Carpathians
English
Etymology
Possibly from the name of the Carpi, an ancient, probably Dacian, tribe living in the eastern Carpathian region of what is now Romania and the Moldova region. The name Carpates may ultimately be from the Proto-Indo-European root *(s)ker-, (compare Albanian karpë ("rock") and also the Slavic word *skala ("rock, cliff")), perhaps via a Dacian cognate which meant mountain, rock, or rugged (compare Germanic root *skerp-, *skarpaz, Old Norse harfr (“harrow”), Middle Low German scharf and Modern High German Scherbe (“shard”), Old English scearp and English sharp, Lithuanian kar~pas "cut, hack, notch", Latvian cìrpt "to shear, clip"). The archaic Polish word karpa meant "rugged irregularities, underwater obstacles/rocks, rugged roots or trunks". The more common word skarpa means a sharp cliff or other vertical terrain.

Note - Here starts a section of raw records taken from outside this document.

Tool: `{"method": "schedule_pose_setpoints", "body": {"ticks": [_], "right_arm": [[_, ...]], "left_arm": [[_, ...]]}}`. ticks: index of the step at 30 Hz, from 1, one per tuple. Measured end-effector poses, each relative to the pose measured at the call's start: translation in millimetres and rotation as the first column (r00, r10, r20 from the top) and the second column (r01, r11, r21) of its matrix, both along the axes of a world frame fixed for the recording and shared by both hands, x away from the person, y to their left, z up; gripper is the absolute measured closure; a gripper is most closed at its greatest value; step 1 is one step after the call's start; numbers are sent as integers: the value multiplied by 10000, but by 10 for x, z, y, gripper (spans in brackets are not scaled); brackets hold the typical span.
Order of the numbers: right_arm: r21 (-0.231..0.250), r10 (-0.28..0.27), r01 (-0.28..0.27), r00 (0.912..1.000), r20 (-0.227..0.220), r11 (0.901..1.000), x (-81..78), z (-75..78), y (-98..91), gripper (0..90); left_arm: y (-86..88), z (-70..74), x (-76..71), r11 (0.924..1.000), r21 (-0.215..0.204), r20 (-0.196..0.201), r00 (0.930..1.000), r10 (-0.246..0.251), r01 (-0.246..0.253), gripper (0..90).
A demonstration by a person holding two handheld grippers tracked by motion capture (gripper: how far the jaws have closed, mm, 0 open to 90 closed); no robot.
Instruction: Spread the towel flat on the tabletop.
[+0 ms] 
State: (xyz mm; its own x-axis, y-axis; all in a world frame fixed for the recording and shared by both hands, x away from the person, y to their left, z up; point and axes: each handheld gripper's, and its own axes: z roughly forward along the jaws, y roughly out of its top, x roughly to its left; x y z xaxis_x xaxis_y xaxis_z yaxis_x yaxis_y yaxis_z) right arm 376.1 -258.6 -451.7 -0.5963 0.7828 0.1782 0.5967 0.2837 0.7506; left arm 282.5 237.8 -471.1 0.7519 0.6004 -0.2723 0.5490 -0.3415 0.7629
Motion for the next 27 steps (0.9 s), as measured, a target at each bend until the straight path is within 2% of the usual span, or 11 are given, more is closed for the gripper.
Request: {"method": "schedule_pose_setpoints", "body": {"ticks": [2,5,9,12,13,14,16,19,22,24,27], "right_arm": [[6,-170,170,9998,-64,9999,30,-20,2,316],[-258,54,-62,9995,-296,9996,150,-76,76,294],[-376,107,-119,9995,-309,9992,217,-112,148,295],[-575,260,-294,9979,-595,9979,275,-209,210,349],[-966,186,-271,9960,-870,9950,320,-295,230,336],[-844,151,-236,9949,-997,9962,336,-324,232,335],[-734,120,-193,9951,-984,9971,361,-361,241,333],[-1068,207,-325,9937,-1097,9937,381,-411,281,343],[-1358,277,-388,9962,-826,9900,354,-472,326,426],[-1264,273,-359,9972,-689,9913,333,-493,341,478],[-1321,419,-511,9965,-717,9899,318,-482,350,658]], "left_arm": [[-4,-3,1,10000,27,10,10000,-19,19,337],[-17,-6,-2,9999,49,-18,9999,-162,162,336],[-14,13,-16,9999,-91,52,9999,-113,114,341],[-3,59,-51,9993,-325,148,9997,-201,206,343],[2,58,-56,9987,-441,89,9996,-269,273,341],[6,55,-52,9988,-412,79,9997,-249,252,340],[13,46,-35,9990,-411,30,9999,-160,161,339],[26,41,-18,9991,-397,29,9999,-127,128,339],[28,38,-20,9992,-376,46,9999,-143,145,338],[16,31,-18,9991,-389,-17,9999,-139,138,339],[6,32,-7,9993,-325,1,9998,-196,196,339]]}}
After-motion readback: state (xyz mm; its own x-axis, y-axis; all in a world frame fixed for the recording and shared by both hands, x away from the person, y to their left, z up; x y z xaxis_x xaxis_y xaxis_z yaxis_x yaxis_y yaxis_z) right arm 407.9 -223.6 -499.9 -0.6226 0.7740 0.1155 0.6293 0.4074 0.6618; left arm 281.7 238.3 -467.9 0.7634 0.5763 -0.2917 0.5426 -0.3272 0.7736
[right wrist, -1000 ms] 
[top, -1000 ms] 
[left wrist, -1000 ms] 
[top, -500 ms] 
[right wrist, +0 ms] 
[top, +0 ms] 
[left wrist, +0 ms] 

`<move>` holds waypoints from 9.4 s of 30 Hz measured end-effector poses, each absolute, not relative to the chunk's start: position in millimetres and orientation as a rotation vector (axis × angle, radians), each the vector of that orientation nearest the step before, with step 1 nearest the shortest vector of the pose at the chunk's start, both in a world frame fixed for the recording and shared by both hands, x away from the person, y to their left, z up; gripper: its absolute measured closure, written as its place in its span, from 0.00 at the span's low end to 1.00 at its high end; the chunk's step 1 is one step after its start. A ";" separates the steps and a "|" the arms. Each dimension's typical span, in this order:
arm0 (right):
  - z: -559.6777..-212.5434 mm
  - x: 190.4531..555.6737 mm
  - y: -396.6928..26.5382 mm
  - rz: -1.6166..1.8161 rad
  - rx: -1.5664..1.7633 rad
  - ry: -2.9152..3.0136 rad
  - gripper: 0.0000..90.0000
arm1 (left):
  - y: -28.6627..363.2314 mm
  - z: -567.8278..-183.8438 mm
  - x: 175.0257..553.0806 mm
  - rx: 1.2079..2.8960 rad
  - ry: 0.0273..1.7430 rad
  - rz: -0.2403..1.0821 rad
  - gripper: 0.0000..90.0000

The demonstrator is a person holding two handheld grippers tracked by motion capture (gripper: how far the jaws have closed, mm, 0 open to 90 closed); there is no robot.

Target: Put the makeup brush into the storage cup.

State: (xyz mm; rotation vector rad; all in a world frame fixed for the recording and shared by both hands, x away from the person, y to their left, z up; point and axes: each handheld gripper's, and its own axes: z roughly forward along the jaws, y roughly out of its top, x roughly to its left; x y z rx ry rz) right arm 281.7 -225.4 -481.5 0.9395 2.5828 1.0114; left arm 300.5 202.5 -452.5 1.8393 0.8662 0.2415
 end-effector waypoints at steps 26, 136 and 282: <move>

Otherwise, the name may instead come from Indo-European *kwerp (“to turn”), akin to Old English hweorfan (“to turn, change”) (English warp) and Greek καρπός (karpós, “wrist”), perhaps referring to the way the mountain range bends or veers in an L-shape.
Proper noun
Carpathians
- A large mountainous system in Central Europe, mainly in Transylvania (Romania) and the Polish (Silesian)-Slovak border region.